The answer must be the full listing, written out exactly.
++++
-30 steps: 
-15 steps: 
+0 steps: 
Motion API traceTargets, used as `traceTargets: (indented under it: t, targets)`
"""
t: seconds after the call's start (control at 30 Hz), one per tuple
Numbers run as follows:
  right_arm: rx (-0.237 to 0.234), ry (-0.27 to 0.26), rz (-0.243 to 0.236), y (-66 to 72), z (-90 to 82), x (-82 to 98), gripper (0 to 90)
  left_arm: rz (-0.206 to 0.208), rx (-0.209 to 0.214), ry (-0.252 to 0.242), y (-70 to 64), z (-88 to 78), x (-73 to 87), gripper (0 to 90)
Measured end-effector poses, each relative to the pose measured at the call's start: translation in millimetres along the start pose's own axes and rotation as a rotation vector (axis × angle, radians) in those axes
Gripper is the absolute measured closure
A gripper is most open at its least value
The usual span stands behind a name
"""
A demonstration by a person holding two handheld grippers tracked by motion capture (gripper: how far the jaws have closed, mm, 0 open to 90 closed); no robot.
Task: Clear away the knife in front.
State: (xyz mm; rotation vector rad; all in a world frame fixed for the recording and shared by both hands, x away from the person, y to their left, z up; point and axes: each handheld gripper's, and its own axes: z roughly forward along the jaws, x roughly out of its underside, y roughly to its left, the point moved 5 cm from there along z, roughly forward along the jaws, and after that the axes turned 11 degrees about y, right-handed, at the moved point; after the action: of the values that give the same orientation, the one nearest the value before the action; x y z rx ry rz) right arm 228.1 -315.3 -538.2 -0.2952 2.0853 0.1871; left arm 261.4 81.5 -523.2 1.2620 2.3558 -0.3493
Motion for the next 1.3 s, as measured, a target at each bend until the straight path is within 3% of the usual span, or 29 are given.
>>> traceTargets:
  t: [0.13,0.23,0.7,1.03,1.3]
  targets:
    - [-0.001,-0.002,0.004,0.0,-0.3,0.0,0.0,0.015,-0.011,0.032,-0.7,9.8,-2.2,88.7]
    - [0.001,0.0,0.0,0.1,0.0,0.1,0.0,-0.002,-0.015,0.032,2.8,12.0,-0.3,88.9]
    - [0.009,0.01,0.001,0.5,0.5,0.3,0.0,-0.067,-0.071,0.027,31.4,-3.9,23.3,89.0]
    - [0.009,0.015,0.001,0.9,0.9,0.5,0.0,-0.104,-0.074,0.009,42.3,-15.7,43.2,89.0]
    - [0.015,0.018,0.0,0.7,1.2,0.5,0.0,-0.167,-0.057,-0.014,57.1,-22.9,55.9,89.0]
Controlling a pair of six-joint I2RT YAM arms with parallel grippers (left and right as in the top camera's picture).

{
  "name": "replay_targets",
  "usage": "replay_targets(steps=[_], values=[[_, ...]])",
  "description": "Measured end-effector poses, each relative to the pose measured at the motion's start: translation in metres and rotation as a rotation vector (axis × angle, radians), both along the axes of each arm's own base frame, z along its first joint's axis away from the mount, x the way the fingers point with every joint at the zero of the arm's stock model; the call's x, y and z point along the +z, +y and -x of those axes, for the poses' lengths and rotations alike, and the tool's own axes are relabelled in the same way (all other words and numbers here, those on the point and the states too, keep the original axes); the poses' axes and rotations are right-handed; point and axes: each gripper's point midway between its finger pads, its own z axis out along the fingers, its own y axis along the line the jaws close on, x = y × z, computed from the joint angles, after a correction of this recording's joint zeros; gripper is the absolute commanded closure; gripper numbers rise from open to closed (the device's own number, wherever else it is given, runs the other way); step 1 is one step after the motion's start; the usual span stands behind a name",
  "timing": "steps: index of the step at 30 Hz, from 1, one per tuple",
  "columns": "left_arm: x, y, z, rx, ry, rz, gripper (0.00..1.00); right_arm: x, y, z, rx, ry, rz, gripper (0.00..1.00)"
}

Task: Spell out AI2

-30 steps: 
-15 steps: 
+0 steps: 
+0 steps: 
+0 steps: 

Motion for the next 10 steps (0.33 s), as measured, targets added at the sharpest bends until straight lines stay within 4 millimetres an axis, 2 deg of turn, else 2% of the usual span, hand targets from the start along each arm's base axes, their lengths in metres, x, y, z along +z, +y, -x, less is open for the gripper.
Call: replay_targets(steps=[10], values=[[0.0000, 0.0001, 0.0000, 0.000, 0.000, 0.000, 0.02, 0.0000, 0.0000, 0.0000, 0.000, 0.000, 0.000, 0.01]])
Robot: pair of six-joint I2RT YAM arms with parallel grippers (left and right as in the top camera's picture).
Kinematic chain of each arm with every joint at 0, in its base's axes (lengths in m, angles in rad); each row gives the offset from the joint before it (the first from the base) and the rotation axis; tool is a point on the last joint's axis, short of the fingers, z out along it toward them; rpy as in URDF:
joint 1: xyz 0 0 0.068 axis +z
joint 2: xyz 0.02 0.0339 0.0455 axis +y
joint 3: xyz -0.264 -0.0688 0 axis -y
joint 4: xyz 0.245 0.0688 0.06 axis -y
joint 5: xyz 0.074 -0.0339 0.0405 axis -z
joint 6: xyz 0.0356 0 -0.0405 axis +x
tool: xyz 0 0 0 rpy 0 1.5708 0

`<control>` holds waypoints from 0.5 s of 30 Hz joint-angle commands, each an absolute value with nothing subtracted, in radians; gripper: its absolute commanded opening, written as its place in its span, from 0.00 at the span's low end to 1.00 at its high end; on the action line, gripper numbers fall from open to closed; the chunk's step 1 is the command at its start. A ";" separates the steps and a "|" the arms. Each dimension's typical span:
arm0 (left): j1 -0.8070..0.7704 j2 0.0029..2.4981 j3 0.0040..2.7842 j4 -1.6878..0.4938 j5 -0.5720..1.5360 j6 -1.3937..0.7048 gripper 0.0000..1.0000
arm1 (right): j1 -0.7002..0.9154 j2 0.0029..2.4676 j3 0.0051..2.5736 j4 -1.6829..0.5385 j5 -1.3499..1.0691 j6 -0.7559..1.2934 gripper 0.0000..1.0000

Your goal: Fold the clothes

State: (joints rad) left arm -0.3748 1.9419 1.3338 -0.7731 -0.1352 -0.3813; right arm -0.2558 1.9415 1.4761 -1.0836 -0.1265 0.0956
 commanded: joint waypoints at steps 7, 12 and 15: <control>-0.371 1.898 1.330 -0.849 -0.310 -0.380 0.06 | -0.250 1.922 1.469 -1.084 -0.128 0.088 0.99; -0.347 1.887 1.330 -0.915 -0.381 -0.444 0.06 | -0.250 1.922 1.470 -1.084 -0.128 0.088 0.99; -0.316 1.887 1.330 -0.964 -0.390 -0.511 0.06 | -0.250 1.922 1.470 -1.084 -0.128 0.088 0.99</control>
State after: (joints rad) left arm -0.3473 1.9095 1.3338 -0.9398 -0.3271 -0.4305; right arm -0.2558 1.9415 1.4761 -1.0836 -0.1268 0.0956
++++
● **Task output**
-30 steps: 
-15 steps: 
+0 steps: 
Motion API traceTargets, used as `traceTargets: (indented under it: t, targets)`
"""
t: seconds after the call's start (control at 30 Hz), one per tuple
Numbers run as follows:
  right_arm: rx (-0.237 to 0.234), ry (-0.27 to 0.26), rz (-0.243 to 0.236), y (-66 to 72), z (-90 to 82), x (-82 to 98), gripper (0 to 90)
  left_arm: rz (-0.206 to 0.208), rx (-0.209 to 0.214), ry (-0.252 to 0.242), y (-70 to 64), z (-88 to 78), x (-73 to 87), gripper (0 to 90)
Measured end-effector poses, each relative to the pose measured at the call's start: translation in millimetres along the start pose's own axes and rotation as a rotation vector (axis × angle, radians) in those axes
Gripper is the absolute measured closure
A gripper is most open at its least value
The usual span stands behind a name
"""
A demonstration by a person holding two handheld grippers tracked by motion capture (gripper: how far the jaws have closed, mm, 0 open to 90 closed); no robot.
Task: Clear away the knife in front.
State: (xyz mm; rotation vector rad; all in a world frame fixed for the recording and shared by both hands, x away from the person, y to their left, z up; point and axes: each handheld gripper's, and its own axes: z roughly forward along the jaws, x roughly out of its underside, y roughly to its left, the point moved 5 cm from there along z, roughly forward along the jaws, and after that the axes turned 11 degrees about y, right-handed, at the moved point; after the action: of the values that give the same orientation, the one nearest the value before the action; x y z rx ry rz) right arm 228.1 -315.3 -538.2 -0.2952 2.0853 0.1871; left arm 261.4 81.5 -523.2 1.2620 2.3558 -0.3493
Motion for the next 1.3 s, as measured, a target at each bend until the straight path is within 3% of the usual span, or 29 are given.
>>> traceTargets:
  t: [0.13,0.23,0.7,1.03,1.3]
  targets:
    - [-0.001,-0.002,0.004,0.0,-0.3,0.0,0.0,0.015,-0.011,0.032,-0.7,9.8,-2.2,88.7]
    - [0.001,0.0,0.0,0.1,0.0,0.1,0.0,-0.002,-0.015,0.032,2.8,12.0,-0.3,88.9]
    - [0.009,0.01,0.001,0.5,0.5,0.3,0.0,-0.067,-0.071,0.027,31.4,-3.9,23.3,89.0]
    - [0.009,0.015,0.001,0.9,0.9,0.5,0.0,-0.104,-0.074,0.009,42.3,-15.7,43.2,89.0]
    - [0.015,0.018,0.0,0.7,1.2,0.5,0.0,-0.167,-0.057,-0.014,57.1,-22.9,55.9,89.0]
Controlling a pair of six-joint I2RT YAM arms with parallel grippers (left and right as in the top camera's picture).

{
  "name": "replay_targets",
  "usage": "replay_targets(steps=[_], values=[[_, ...]])",
  "description": "Measured end-effector poses, each relative to the pose measured at the motion's start: translation in metres and rotation as a rotation vector (axis × angle, radians), both along the axes of each arm's own base frame, z along its first joint's axis away from the mount, x the way the fingers point with every joint at the zero of the arm's stock model; the call's x, y and z point along the +z, +y and -x of those axes, for the poses' lengths and rotations alike, and the tool's own axes are relabelled in the same way (all other words and numbers here, those on the point and the states too, keep the original axes); the poses' axes and rotations are right-handed; point and axes: each gripper's point midway between its finger pads, its own z axis out along the fingers, its own y axis along the line the jaws close on, x = y × z, computed from the joint angles, after a correction of this recording's joint zeros; gripper is the absolute commanded closure; gripper numbers rise from open to closed (the device's own number, wherever else it is given, runs the other way); step 1 is one step after the motion's start; the usual span stands behind a name",
  "timing": "steps: index of the step at 30 Hz, from 1, one per tuple",
  "columns": "left_arm: x, y, z, rx, ry, rz, gripper (0.00..1.00); right_arm: x, y, z, rx, ry, rz, gripper (0.00..1.00)"
}

Task: Spell out AI2

-30 steps: 
-15 steps: 
+0 steps: 
+0 steps: 
+0 steps: 

Motion for the next 10 steps (0.33 s), as measured, targets added at the sharpest bends until straight lines stay within 4 millimetres an axis, 2 deg of turn, else 2% of the usual span, hand targets from the start along each arm's base axes, their lengths in metres, x, y, z along +z, +y, -x, less is open for the gripper.
Call: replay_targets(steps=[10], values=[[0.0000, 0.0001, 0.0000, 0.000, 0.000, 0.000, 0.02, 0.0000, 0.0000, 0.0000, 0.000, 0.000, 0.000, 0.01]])
Robot: pair of six-joint I2RT YAM arms with parallel grippers (left and right as in the top camera's picture).
Kinematic chain of each arm with every joint at 0, in its base's axes (lengths in m, angles in rad); each row gives the offset from the joint before it (the first from the base) and the rotation axis; tool is a point on the last joint's axis, short of the fingers, z out along it toward them; rpy as in URDF:
joint 1: xyz 0 0 0.068 axis +z
joint 2: xyz 0.02 0.0339 0.0455 axis +y
joint 3: xyz -0.264 -0.0688 0 axis -y
joint 4: xyz 0.245 0.0688 0.06 axis -y
joint 5: xyz 0.074 -0.0339 0.0405 axis -z
joint 6: xyz 0.0356 0 -0.0405 axis +x
tool: xyz 0 0 0 rpy 0 1.5708 0

`<control>` holds waypoints from 0.5 s of 30 Hz joint-angle commands, each an absolute value with nothing subtracted, in radians; gripper: its absolute commanded opening, written as its place in its span, from 0.00 at the span's low end to 1.00 at its high end; on the action line, gripper numbers fall from open to closed; the chunk's step 1 is the command at its start. A ";" separates the steps and a "|" the arms. Each dimension's typical span:
arm0 (left): j1 -0.8070..0.7704 j2 0.0029..2.4981 j3 0.0040..2.7842 j4 -1.6878..0.4938 j5 -0.5720..1.5360 j6 -1.3937..0.7048 gripper 0.0000..1.0000
arm1 (right): j1 -0.7002..0.9154 j2 0.0029..2.4676 j3 0.0051..2.5736 j4 -1.6829..0.5385 j5 -1.3499..1.0691 j6 -0.7559..1.2934 gripper 0.0000..1.0000

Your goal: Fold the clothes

State: (joints rad) left arm -0.3748 1.9419 1.3338 -0.7731 -0.1352 -0.3813; right arm -0.2558 1.9415 1.4761 -1.0836 -0.1265 0.0956
 commanded: joint waypoints at steps 7, 12 and 15: <control>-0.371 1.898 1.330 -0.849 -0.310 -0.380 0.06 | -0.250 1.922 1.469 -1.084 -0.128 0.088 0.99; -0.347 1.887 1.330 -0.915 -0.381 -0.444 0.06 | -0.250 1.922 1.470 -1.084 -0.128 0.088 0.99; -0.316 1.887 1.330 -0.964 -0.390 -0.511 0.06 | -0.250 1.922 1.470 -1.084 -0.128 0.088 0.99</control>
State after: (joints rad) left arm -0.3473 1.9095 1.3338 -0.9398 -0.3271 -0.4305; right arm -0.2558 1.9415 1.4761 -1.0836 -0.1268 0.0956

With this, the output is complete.